Thursday, 12 January 2012

T 520/06 – Walk The Line

Opponent 3 filed an appeal after the Opposition Division (OD) had rejected the opposition.

Claim 1 before the Board (which corresponds to claim 1 as granted) read:
A precipitated silica characterised in that it has:
  • a CTAB specific surface area (SCTAB) of between 140 and 240 m2/g,
  • a porous distribution such that the porous volume formed by pores whose diameter is between 175 and 275 Å represents less than 50% of the porous volume formed by pores of diameters less than or equal to 400 Å,
  • an ultrasound disagglomeration factor (FD) of higher than 5.5 ml, and
  • a median diameter (Ø50) after ultrasound disagglomeration of less than 5 μm,
and is in at least one of the following forms: substantially spherical balls of a mean size of at least 80 μm, powder of a mean size of at least 15 μm and granules of a size of at least 1 mm.
and independent process claim 6 read:
A process for the preparation of a silica according to one of claims 1 to 5 comprising the reaction of an alkali metal silicate M with an acidifying agent, thereby obtaining a precipitated silica suspension, then separation and drying of said suspension, characterised by effecting precipitation in the following manner:
(i) forming an initial vessel bottoms comprising a part of the total amount of the alkali metal silicate M involved in the reaction, the concentration of silicate (expressed as SO2) in said vessel bottoms being at most 15 g/l,
(ii) adding the acidifying agent to said initial vessel bottoms until at least 50% of the amount of M20 present in said initial vessel bottoms is neutralised, and
(iii) simultaneously adding to the reaction medium acidifying agent and the remaining amount of alkali metal silicate M such that the ratio of the amount of silicate added (expressed as Si02)/amount of silicate present in the initial vessel bottoms (expressed as Si02) is between 12 and 100.
Among other things, the Board dealt with the objections that claim 6 did violate A 123(2) and that claim 1 was not novel:

*** Translation of the French original ***

[2.1] Process claim 6 is based on process claims 1 to 3 of the application as filed.
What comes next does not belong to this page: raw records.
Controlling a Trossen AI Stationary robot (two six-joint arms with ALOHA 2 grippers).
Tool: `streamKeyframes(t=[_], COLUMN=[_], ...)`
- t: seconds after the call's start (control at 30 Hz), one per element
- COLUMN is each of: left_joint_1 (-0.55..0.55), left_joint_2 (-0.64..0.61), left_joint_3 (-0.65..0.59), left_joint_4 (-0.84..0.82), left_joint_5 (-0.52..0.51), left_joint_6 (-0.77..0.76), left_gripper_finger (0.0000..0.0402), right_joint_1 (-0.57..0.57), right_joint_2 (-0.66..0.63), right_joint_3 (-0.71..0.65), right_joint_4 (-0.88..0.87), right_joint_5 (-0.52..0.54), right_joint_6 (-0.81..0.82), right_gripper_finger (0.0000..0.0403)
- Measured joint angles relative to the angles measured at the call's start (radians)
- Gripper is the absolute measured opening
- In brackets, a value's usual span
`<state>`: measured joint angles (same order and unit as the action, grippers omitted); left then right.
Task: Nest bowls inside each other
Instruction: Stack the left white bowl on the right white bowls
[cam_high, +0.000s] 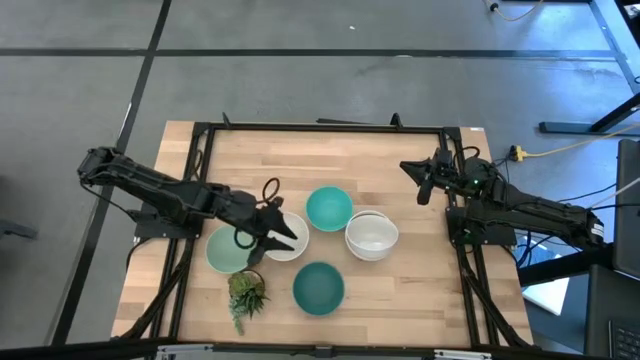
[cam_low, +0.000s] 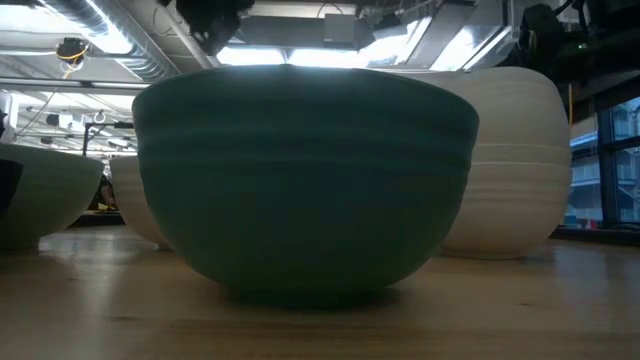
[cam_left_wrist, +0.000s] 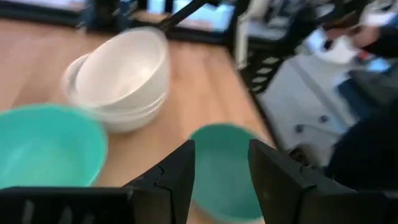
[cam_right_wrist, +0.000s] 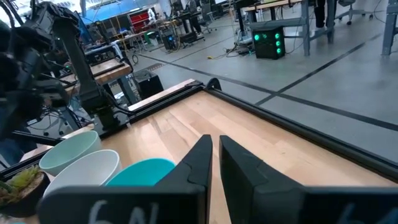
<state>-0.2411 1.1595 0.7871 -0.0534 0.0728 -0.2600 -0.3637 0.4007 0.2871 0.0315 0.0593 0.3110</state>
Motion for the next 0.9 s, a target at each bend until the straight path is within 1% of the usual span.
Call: streamKeyframes(t=[0.13, 0.27, 0.37, 0.5, 0.7, 0.77, 0.9], left_joint_1=[0.000, 0.000, -0.002, -0.038, -0.106, -0.129, -0.170], left_joint_2=[0.000, 0.022, 0.048, 0.074, 0.085, 0.087, 0.119], left_joint_3=[-0.001, -0.001, -0.001, -0.001, -0.001, -0.001, 0.000], left_joint_4=[-0.090, -0.298, -0.385, -0.372, -0.360, -0.363, -0.370], left_joint_5=[-0.020, -0.080, -0.086, -0.059, -0.059, -0.079, -0.169], left_joint_6=[0.000, -0.057, -0.105, -0.097, -0.078, -0.079, -0.086], left_gripper_finger=[0.0143, 0.0139, 0.0136, 0.0135, 0.0135, 0.0135, 0.0135], right_joint_1=[0.000, 0.000, 0.000, 0.000, 0.000, 0.000, 0.000], right_joint_2=[0.000, 0.000, 0.000, 0.000, 0.000, 0.000, 0.000], right_joint_3=[0.000, 0.000, 0.000, 0.000, 0.000, 0.000, 0.000], right_joint_4=[0.000, 0.001, 0.003, 0.004, 0.003, 0.003, 0.002], right_joint_5=[0.000, 0.000, 0.007, 0.042, 0.045, 0.046, 0.046], right_joint_6=[0.001, 0.002, 0.014, 0.028, 0.029, 0.029, 0.029], right_gripper_finger=[0.0032, 0.0032, 0.0032, 0.0032, 0.0032, 0.0032, 0.0032])
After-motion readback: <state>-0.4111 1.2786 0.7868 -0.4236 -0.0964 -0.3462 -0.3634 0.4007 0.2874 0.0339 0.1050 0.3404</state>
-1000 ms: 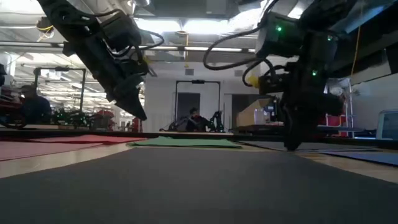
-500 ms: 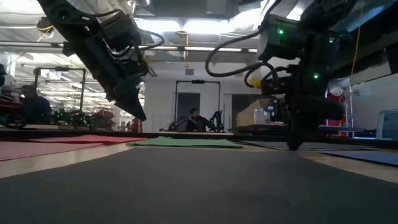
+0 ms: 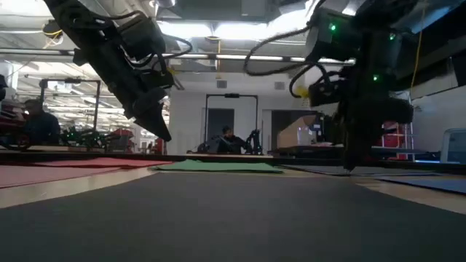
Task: Organize paper
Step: Stack the black paper on top of the black papers
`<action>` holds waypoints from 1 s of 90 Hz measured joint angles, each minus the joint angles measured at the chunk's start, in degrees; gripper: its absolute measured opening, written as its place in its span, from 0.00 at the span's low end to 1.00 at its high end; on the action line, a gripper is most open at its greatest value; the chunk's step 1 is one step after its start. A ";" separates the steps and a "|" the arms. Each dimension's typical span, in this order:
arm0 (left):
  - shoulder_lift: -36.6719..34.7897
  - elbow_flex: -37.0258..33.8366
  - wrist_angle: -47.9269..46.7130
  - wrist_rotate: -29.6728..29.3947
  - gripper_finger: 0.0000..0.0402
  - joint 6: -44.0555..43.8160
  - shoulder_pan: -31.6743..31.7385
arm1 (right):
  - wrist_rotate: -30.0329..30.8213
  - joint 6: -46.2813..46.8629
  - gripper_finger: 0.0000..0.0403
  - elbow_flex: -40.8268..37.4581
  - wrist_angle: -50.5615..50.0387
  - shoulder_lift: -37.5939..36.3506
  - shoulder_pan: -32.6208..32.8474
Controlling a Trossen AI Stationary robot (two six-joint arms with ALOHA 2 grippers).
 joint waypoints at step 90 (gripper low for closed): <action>0.00 0.02 -0.03 0.02 0.00 -0.02 -0.02 | 0.71 0.14 0.15 -5.55 5.68 -0.16 -3.44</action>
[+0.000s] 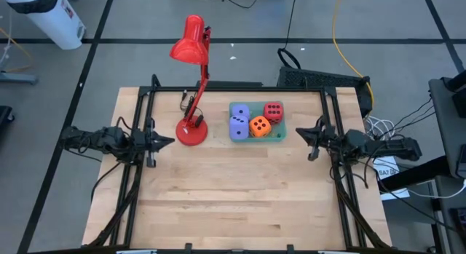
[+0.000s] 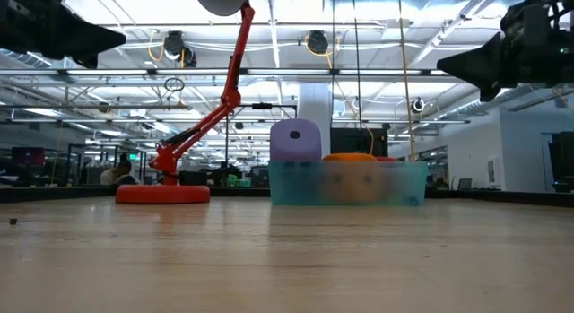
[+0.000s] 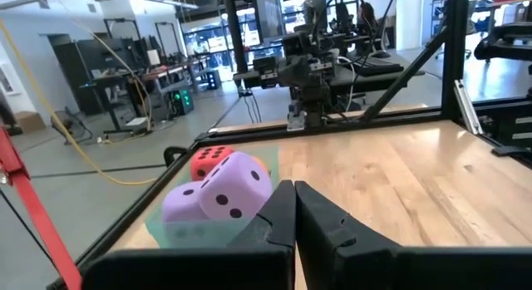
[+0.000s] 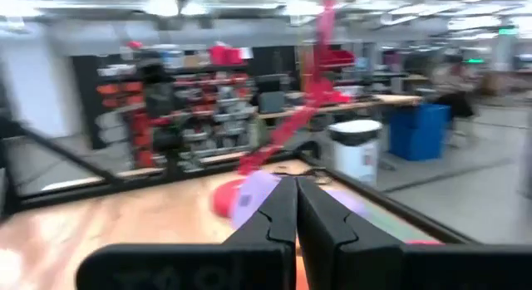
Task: Pick & Place Dice
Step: Return to Home Position
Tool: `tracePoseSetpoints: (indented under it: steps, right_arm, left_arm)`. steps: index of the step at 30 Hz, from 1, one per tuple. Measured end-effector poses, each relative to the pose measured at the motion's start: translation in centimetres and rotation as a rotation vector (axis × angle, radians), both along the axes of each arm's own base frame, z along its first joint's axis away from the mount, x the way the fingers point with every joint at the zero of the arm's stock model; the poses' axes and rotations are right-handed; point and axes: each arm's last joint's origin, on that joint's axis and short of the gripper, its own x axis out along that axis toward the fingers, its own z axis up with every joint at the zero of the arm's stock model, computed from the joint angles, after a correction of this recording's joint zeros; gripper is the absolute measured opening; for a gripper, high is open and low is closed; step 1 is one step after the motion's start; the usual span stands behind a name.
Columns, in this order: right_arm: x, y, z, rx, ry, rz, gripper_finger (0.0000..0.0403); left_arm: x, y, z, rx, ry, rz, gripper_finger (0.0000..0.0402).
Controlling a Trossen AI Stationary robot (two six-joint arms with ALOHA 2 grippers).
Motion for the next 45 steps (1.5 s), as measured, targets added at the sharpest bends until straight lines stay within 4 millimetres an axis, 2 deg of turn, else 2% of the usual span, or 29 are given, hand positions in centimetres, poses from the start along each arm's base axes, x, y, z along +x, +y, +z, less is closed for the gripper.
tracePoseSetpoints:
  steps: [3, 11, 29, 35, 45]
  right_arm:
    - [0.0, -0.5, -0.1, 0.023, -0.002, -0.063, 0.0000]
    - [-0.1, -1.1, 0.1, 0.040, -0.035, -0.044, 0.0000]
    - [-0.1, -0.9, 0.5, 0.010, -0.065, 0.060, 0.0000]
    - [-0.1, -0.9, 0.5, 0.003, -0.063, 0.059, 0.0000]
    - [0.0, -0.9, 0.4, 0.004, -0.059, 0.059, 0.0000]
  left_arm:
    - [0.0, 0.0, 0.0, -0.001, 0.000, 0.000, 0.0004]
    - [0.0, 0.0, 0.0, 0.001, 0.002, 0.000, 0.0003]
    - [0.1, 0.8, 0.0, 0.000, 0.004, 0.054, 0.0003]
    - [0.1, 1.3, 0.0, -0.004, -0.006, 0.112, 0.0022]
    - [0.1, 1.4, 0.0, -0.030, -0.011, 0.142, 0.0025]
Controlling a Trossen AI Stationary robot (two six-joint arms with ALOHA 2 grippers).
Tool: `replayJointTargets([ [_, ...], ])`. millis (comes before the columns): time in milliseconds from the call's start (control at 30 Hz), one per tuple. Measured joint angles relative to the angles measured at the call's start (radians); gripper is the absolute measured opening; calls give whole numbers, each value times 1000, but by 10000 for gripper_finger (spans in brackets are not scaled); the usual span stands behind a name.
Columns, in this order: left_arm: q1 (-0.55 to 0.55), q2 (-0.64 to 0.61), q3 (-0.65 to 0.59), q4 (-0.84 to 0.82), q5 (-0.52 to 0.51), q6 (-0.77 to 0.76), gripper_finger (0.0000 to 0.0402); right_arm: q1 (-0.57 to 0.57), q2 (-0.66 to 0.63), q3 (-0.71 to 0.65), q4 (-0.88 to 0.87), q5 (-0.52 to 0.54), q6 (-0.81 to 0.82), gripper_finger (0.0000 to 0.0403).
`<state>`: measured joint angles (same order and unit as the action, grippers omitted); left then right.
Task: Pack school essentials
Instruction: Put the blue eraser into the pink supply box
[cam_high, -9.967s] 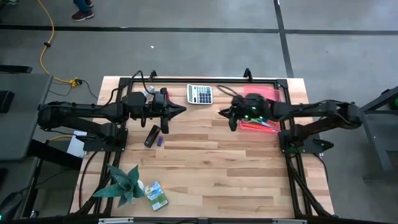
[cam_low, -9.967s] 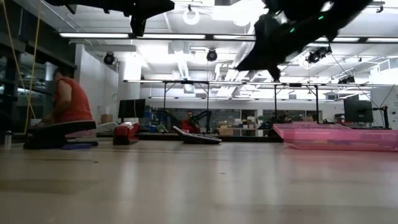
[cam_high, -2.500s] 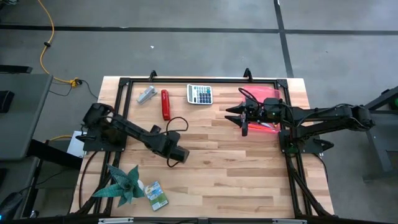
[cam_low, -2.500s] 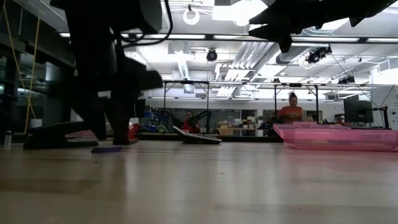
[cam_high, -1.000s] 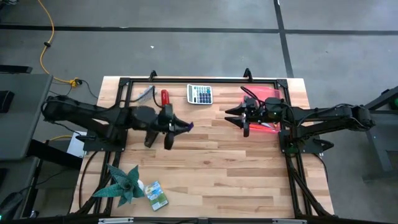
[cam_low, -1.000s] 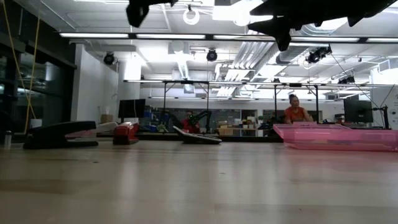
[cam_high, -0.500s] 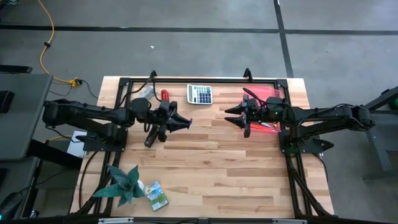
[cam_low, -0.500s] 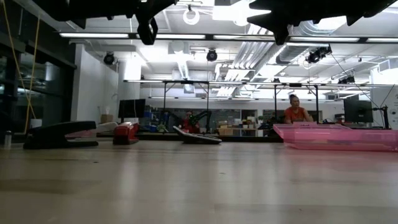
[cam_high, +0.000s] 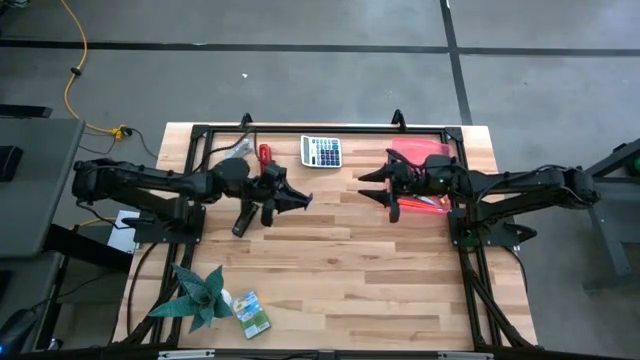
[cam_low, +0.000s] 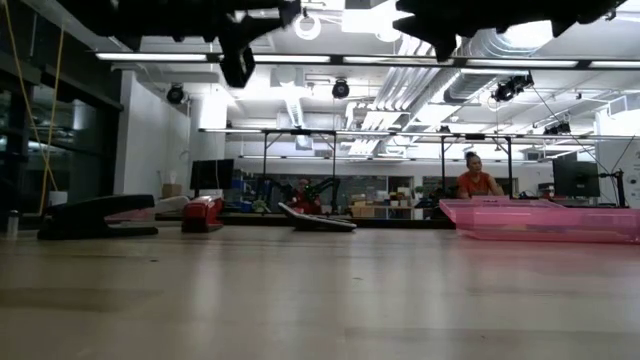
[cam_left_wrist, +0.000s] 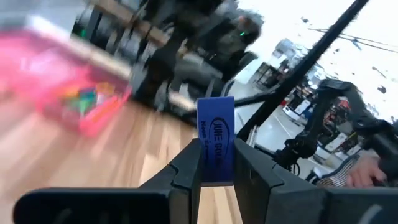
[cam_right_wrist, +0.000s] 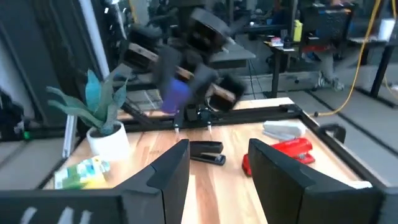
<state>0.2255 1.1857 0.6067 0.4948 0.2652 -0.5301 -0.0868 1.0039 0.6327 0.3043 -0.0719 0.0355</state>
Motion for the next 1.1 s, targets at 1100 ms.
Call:
replayJointTargets([
  [1100, 17, 324, 221, -25, 404, -253, 62, 162, 404, 408, -345, -62, -377, 149],
])
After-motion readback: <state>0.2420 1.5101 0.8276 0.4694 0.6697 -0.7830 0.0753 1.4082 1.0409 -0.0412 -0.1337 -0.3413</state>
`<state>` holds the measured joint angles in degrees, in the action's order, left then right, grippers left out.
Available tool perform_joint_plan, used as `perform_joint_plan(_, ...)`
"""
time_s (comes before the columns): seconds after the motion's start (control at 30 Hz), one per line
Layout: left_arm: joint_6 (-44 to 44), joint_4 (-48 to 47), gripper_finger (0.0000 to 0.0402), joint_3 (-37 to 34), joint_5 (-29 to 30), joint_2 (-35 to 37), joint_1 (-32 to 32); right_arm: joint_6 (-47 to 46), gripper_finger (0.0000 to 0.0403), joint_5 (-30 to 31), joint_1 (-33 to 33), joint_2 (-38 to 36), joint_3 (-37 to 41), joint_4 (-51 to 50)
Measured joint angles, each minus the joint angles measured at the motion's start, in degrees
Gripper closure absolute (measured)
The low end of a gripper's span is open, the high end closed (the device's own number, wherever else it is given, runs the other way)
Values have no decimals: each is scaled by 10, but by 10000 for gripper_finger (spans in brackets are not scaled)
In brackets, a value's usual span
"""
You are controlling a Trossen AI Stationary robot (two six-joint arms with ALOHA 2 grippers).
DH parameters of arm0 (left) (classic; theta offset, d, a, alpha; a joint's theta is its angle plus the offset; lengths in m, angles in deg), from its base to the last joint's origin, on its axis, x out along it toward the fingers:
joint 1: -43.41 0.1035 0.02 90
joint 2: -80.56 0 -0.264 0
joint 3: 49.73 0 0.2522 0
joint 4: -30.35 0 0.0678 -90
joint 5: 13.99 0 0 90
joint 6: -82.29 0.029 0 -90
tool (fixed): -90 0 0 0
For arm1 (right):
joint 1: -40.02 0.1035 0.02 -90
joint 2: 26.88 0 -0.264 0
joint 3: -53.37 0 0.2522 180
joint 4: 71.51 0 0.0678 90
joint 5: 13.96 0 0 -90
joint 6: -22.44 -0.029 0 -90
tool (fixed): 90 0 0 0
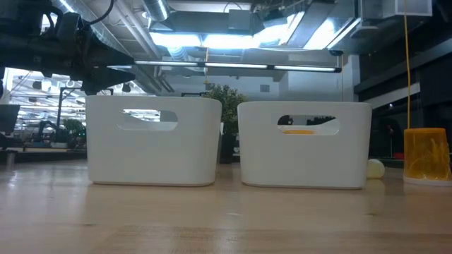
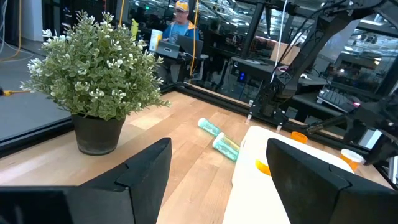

However, the initial silicate concentration […] according to claim 6 of the patent is limited to “at most 15 g/l” whereas the independent process claim 1 of the application as filed only requires a value “less than 20 g/l”.

[2.2] In application of the principle restated in T 925/98 [2] the Board considers that a limiting amendment consisting in a replacement of the upper limit “less than 20 g/l” of said range by the limit “at most 15 g/l” does not extend the subject-matter of claim 6 beyond the content of the application as filed.

[2.2.1] In the present case, the value of the upper limit of a narrow preferred range (“between 10 and 15 g/l; cf. claim 11 of the application as filed) is used to delimit the more general range which has an upper limit of 20 g/l (cf. claim 1 of the application as filed) but which is not limited by a precise value at its lower end.

[2.2.2] It has been submitted that the principle restated in T 925/98 does not apply to the present case. It is not obvious to the Board why this principle would not be applicable to the particular case of a larger range of values corresponding to an open interval, i.e. which has been formulated without any indication of a precise value for one of the two boundaries of said interval. […]

[9] Document D2, which was cited as a novelty-destructive document, discloses the preparation of precipitated silica and their use as reinforcing filler for elastomers […]. According to D2, said silica are easily dispersed and have improved reinforcing properties. They are obtained by reacting silicate with an acidifying agent and have granular, powder or bead shape.

[9.1] Generally speaking, the precipitated silica disclosed in document D2 have a specific surface area SCTAB between 140 and 200 m2/g […]. The granules preferably have a dimension between 1 and 10 mm […]. The powders generally have an average granulometry (D50) of between 5 and 70 μm, preferably between 10 and 30 μm […] and the beads have an average size of at least 80 μm […]. The powders and the beads according to D2 preferably have an ultrasound disagglomeration factor that is greater than 6 ml or 5.5 ml, respectively […] and have a median diameter (Ø50) after ultrasound disagglomeration of less than 4.5 μm or 5 μm, respectively […]. As far as the above cited parameters are concerned, the silica disclosed in D2 comply with the criteria mentioned in claim 1 of the opposed patent.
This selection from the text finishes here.